Пётр Кропоткин, князь анархии, 1907 год, «Взаимная помощь как фактор эволюции»:
«Наши обыкновенные зайцы, которые не собираются в сообщества для совместной жизни и даже не одарены особенно сильными родительскими чувствами, тем не менее не могут жить без того, чтобы не собираться для совместных игр. Дитрих Де-Винкелль, считающийся лучшим знатоком жизни зайцев, описывает их, как страстных игрунов, которые так опьяняются процессом игры, что известен случай, когда разыгравшиеся зайцы приняли подкравшуюся лисицу за товарища по игре.
Что же касается кроликов, то они постоянно живут обществами, и вся их семейная жизнь покоится на началах древней патриархальной семьи; молодёжь находится в полном подчинении у отца и даже у дедушки.
В данном случае мы имеем очень интересный случай: эти два очень близких вида, кролики и зайцы, не выносят друг друга, не потому, чтобы они питались одинаковою пищею, как обыкновенно принято объяснять подобные случаи, но, вероятнее всего, потому, что страстный заяц, большой индивидуалист притом, не может вести дружбу с таким покойным, смирным и покорным созданием, как кролик. Их темпераменты настолько различны, что должны быть препятствием дружбе».
Разумеется, это чистой воды проекция — как, впрочем, и рассуждения Конрада Лоренца о гомосексуализме у гусей или о том, что «ни один психически нормальный человек не пошёл бы охотиться даже на зайцев, если бы ему нужно было убивать дичь зубами и ногтями». Взять бы этого Лоренца да бухнуть бы на три года на Соловки! Точно так же, когда Фрейд рассуждает о том, что «в сновидении не охотник стреляет в зайца, а заяц в охотника», всего лишь сообщает о своём трепетном отношении к Гитлеру, о том, что он спит и видит, как бы убить фюрера хотя бы даже зубами и ногтями.

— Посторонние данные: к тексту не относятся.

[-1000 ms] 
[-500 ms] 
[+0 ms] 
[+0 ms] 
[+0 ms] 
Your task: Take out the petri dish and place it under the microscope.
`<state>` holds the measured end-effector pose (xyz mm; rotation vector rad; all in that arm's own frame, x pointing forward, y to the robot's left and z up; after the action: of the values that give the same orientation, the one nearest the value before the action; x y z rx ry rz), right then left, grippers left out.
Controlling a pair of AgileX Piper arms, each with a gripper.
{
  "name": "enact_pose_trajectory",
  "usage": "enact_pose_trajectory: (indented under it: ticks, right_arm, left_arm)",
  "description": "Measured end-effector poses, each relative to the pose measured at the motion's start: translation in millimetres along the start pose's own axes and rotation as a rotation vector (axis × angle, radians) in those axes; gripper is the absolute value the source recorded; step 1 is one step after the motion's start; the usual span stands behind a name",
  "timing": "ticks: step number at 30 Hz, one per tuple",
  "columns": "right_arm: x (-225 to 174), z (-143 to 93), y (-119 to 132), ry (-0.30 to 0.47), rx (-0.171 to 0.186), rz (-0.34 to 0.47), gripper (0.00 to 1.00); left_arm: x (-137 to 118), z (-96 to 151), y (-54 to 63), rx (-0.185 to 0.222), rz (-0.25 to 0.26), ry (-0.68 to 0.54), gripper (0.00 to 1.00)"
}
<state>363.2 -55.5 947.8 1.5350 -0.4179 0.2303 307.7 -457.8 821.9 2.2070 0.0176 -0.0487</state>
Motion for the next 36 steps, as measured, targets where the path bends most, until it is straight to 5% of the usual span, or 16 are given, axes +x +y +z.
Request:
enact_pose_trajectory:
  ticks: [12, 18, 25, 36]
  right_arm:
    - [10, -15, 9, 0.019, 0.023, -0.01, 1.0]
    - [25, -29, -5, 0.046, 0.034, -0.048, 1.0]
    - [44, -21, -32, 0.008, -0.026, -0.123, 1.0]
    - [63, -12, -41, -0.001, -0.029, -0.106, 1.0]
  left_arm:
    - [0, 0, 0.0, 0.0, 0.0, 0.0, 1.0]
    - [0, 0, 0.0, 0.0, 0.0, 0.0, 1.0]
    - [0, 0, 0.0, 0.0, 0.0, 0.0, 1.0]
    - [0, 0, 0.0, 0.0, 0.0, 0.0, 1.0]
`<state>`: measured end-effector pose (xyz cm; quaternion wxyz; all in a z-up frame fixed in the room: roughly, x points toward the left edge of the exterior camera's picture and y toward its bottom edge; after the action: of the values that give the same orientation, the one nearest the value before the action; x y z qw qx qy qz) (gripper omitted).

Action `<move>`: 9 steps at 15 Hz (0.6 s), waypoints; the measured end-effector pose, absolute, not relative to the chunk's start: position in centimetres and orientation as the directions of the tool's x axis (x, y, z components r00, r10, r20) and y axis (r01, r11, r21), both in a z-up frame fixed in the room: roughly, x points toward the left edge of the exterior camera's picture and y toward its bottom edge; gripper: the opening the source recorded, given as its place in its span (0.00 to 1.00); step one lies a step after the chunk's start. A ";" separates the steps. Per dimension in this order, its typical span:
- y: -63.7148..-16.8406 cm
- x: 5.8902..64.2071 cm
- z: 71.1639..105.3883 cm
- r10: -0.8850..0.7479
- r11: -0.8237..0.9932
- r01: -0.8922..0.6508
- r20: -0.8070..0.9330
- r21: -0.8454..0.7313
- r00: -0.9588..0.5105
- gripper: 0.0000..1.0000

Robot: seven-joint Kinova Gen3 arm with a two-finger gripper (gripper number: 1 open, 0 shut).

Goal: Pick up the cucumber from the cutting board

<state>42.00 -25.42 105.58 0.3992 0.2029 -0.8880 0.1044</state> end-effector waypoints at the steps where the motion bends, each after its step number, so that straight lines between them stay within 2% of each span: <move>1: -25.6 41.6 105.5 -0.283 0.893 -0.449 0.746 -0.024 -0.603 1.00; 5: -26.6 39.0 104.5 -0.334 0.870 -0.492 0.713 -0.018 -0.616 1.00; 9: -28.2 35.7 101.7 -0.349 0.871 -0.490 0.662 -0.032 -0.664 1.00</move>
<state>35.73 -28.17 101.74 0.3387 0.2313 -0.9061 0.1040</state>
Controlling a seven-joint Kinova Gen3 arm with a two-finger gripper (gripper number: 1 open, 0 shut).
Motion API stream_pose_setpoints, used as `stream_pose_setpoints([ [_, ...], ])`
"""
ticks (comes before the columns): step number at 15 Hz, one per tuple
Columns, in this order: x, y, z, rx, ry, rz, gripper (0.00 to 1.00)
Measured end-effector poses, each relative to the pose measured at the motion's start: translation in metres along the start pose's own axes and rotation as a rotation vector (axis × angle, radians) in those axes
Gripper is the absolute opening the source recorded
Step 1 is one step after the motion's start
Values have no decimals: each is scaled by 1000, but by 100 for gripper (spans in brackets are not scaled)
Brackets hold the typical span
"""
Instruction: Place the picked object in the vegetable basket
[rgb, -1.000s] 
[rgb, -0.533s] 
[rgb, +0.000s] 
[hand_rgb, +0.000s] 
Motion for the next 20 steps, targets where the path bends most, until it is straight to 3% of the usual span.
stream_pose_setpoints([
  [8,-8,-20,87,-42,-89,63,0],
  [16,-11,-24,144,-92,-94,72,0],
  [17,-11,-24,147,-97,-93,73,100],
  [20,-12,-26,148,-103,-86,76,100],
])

Что же проецирует Кропоткин? То, что он не мог, будучи человеком XIX века, выразить: свобода есть не всегда дочь анархии, но всегда внучка игры. Обыватель и мещанин начинаются там, где заканчивается игра — почему англичане умудрились сохранить свободу в невероятно ригидных формах. Их спасла культура fair play. На русский это переводят как «честная игра», но fair никоим образом не honest и не honourable. Честь не играет и игра не прибавляет чести. Fair play это игра красивая, изящная, добрая, игра с ясными правилами — прозрачными, понятными. «Fair» это характеристика почерка — ясного, разборчивого. Не столько честное, сколько чистое — вода может быть fair, что, разумеется, именно чистая вода, как и fair ветер — это не честный или почётный ветер, а ветер попутный, но попутный не по особой расположенности к кораблю, а просто вот так случилось. Что совсем поразительно для обитателей неправового пространство, Вебстер определяет fair play как игру, проведение и исход которой можно оспорить в суде, которая открыта критике.
Рабство всего этого не знает — ни прелестей насмешек, ни радостей суда, ни восторга от совпадения с бурей. Рабство, в лучшем случае, патриархально как жизнь кроликов. Кролик слуга царю, отец солдатам. Раб рабовладельцу и рабовладелец рабам. Кролик спасается одним — римо-католическим — способом: размножается с опережением (см. исчерпывающую монографию Iscander, Fazil A. «Rabbits and Boas: Comparative Libertology». Mambridge University Press, 1984). Однако, тем самым раб себя хоронит: чем более он размножается, тем шире база рабовладельца. Возрастает количество рабов, а не свободных. Вот почему борьба с абортами пованивает рабством — люди, возмущающиеся тем, что аборт губит живого человека, не возмущаются армией, которая, по их мнению, живого человека защищает. Правда, солдат немножечко того... убивает... и куда более любого медика, делающего аборты. Но солдат — раб, выполняющий приказ, а женщина, делающая аборт, поступает свободно, и одним этим ненавистна. Другое дело, что не быть крольчихой ещё не обязательно означает делать аборты. Тут опять же возникает игра — уже, не при Фрейде будь сказано, как основная форма секса, секса не ради размножения, а ради, извините, той самой свободы и любви, которые так непонятны кроликам и так понятны зайцам.